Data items
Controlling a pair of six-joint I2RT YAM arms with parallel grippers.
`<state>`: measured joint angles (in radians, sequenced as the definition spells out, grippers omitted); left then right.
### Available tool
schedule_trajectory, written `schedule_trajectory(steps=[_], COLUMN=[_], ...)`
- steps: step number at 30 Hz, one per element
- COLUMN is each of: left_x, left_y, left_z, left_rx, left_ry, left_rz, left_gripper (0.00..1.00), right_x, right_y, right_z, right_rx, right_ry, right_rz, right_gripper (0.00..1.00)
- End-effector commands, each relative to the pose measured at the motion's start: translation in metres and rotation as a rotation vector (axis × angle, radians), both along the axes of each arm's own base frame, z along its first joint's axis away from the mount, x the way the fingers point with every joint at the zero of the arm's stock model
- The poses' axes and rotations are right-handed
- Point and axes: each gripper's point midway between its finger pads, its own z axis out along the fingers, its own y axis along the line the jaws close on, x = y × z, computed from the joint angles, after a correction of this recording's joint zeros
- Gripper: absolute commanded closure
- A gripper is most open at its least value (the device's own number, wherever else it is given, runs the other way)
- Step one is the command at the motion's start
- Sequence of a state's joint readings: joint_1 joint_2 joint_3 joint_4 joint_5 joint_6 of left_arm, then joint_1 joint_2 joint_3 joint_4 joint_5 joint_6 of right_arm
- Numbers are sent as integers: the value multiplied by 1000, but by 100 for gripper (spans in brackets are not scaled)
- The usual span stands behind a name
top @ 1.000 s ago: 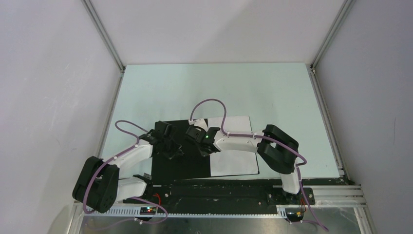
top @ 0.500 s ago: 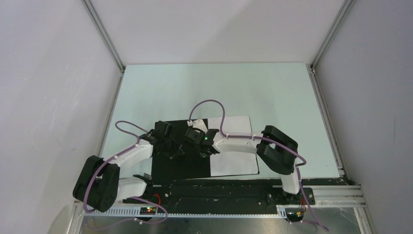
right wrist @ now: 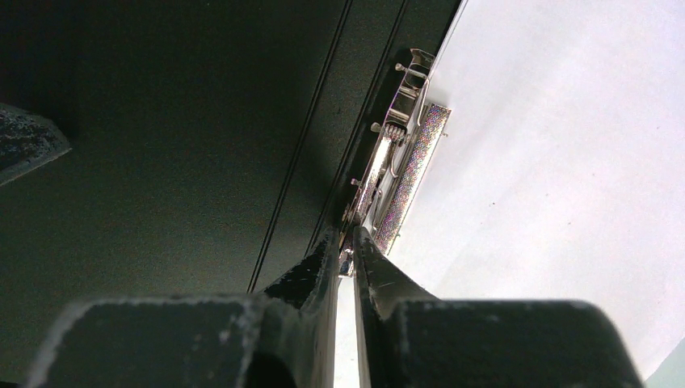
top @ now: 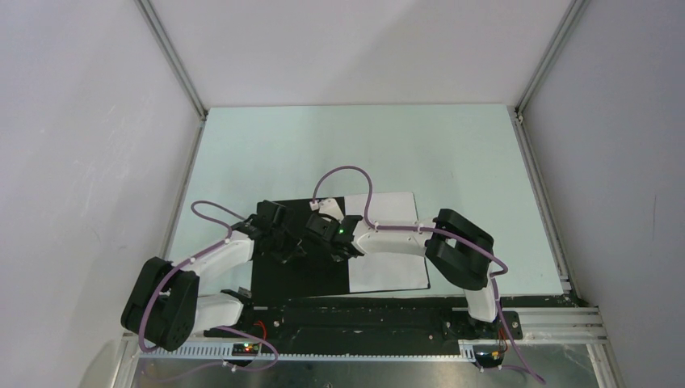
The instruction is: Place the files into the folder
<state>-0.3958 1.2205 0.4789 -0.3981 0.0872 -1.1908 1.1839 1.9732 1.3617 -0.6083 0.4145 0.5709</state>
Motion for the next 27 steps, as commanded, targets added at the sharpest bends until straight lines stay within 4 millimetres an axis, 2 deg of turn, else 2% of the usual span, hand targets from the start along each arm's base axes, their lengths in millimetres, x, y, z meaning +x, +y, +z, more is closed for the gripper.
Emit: schedule_trajectory(steps=[1, 27], left_x=[-19, -18], left_y=[31, 32], left_z=[-31, -34], left_rx=[148, 148], left_ry=[81, 95], left_rz=[53, 71], left_gripper=[100, 100], right_x=[-82, -97], right_y=[15, 11], right_z=[-61, -56], right_rx=[24, -3], right_ry=[310, 318], right_rz=[85, 83], right_gripper=[87, 86])
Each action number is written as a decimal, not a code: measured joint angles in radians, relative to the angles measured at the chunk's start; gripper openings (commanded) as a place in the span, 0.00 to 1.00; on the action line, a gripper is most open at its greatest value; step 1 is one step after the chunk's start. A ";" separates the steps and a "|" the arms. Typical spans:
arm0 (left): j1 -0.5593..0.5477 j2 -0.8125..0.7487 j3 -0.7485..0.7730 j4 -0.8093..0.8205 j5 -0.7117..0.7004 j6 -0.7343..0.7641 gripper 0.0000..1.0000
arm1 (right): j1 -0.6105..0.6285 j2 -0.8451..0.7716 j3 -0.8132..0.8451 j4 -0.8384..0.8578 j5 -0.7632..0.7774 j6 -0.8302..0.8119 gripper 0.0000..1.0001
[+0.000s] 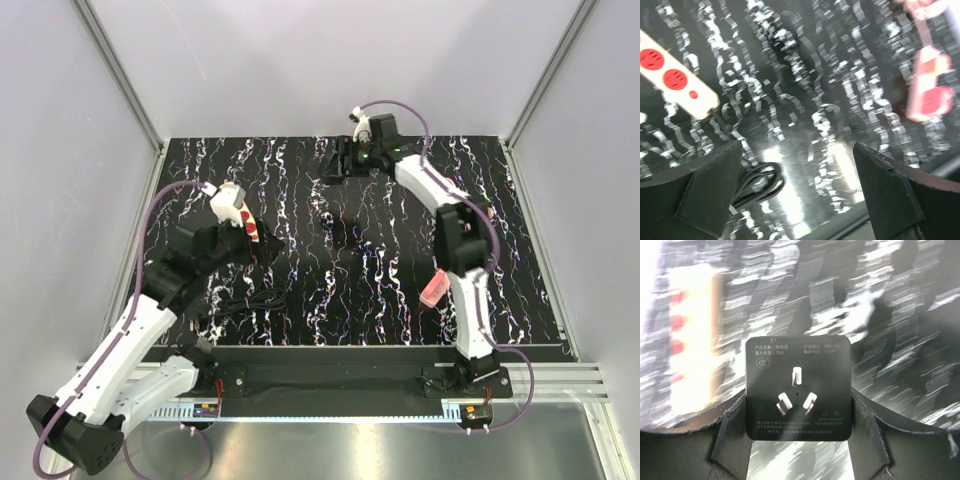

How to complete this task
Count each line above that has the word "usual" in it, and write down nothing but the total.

Worked solution
2